帐内的炭火依旧啪作响,却暖不了额哲冰凉的心。
他走到帐外,望著远处连绵的山峦,心中五味杂陈。
顺义王的爵位,如同一个遥不可及的梦,而父亲林丹汗的阴影,却始终笼罩在他的头顶。
只要明朝一日不松口,他便一日无法真正坐稳察哈尔部大汗的位置。
额哲的目光沉凝如铁。
哎~
我太难了~
叔父秒图台吉虽势力已大不如前,但麾下仍有一批忠心耿耿的旧部,在察哈尔部内部隐隐形成一股制衡力量,始终是他心头挥之不去的隐患。

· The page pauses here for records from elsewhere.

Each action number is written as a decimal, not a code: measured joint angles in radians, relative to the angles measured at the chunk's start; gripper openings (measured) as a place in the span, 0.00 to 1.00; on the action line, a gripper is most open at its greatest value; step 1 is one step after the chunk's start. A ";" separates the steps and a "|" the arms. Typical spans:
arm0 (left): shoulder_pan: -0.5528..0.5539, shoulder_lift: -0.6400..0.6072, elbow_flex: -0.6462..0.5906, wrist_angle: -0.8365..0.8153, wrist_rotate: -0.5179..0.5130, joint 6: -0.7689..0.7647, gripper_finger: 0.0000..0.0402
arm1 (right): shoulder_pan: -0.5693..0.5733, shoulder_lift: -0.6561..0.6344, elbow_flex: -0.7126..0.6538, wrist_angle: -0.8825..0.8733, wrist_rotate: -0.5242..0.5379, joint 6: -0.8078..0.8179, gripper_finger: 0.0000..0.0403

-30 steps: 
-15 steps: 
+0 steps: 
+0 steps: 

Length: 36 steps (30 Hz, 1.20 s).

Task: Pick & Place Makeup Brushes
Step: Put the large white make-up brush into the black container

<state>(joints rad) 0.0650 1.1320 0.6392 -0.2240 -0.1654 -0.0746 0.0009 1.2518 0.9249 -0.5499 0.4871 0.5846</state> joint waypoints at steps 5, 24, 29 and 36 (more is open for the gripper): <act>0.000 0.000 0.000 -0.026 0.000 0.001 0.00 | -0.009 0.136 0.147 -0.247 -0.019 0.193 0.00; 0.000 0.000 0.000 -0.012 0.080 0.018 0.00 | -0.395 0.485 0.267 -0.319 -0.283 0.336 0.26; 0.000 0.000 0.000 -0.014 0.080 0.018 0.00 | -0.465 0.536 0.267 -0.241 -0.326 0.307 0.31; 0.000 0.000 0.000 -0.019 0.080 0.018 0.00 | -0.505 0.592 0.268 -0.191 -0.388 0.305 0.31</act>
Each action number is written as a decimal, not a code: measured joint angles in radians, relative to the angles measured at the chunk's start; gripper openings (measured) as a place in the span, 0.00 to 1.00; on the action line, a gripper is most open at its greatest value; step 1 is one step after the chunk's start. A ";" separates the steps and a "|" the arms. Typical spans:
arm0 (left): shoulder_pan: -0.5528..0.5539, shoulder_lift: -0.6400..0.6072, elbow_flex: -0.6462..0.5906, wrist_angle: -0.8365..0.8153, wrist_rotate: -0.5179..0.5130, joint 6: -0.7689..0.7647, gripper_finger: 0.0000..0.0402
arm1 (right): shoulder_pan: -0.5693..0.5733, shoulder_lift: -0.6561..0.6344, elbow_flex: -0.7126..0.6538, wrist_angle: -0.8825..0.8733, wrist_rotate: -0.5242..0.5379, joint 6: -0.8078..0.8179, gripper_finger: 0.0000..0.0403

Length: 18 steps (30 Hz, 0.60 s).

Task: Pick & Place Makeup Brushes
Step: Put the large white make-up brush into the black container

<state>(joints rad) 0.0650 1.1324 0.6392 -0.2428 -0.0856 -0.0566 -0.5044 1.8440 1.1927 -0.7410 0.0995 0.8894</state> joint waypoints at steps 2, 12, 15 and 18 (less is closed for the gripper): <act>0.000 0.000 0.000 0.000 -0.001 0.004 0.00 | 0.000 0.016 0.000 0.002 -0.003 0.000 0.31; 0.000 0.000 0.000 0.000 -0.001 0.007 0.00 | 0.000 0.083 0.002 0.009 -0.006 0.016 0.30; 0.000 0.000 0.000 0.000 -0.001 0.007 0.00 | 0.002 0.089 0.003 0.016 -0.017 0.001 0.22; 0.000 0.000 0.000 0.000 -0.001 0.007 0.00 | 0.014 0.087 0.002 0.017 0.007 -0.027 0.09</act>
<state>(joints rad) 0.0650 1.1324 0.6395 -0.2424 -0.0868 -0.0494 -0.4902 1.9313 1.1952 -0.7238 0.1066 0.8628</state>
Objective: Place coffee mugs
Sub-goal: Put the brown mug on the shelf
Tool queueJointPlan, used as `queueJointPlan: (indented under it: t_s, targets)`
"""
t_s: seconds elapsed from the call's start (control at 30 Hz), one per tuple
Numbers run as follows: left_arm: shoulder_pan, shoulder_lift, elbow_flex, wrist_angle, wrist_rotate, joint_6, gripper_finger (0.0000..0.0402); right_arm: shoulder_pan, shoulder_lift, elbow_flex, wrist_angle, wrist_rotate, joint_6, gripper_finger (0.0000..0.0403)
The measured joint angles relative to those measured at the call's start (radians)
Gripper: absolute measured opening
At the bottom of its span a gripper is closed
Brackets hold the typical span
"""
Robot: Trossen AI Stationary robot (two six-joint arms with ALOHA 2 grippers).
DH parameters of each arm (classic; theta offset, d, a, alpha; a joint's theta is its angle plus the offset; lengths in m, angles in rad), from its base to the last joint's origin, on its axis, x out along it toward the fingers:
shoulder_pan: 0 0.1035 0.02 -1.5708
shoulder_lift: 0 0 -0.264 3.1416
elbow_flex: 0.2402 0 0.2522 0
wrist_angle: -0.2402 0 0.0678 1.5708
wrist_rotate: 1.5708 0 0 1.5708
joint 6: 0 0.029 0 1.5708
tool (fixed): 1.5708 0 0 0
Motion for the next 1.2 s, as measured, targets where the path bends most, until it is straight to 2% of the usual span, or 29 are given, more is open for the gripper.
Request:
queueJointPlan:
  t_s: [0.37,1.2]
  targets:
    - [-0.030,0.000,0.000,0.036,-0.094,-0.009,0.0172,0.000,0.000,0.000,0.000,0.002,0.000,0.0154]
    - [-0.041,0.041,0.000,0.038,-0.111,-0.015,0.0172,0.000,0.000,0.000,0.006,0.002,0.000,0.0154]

部落内部尚未完全一统,人心浮动,外部又有科尔沁部虎视眈眈、内喀尔喀五部伺机而动,每一步都如履薄冰。
这般内外交困的局面,他哪里有底气与大明硬刚?
草原之上,从来都是实力为尊,弱肉强食是不变的法则。
如今的察哈尔部,精锐折损大半,牧场缩减,贸易命脉被大明皇商牢牢掌控,早已没了往日的霸主气象。
他手中的实力,仅够维持部落的基本存续,勉强压制内部的反对声音,根本不足以与大明抗衡。
任何违抗大明命令的举动,都可能招致灭顶之灾。
建州女真的前车之鉴犹在眼前,林丹汗被囚京师的屈辱更是历历在目。
「罢了。」
额哲缓缓松开拳头,眼中的狠厉化作隐忍。
「只要能牢牢握住察哈尔部的统治权,哪怕一辈子做大明的附庸,哪怕要忍受这般仰人鼻息的滋味,也总好过部落分崩离析、身死族灭。」
他心中已然打定主意,此番出兵朝鲜,既要讨好大明,也要借机消耗秒图台吉的残余势力,彻底稳固自己的汗位。
与此同时,西拉木伦河沿岸,靠近抚顺的一片开阔谷地,正弥漫著秋末冬初的萧瑟。
这里是内喀尔喀五部中乌济叶特部的过冬营地,数百顶黑色毡帐错落有致地扎在河谷两岸,牛羊在残存的枯黄牧草上缓慢啃食,远处的山峦被一层薄雾笼罩,透著几分寂寥。
乌济叶特部的大帐内,炭火燃得正旺,却驱不散帐主人炒花台吉心头的阴霾。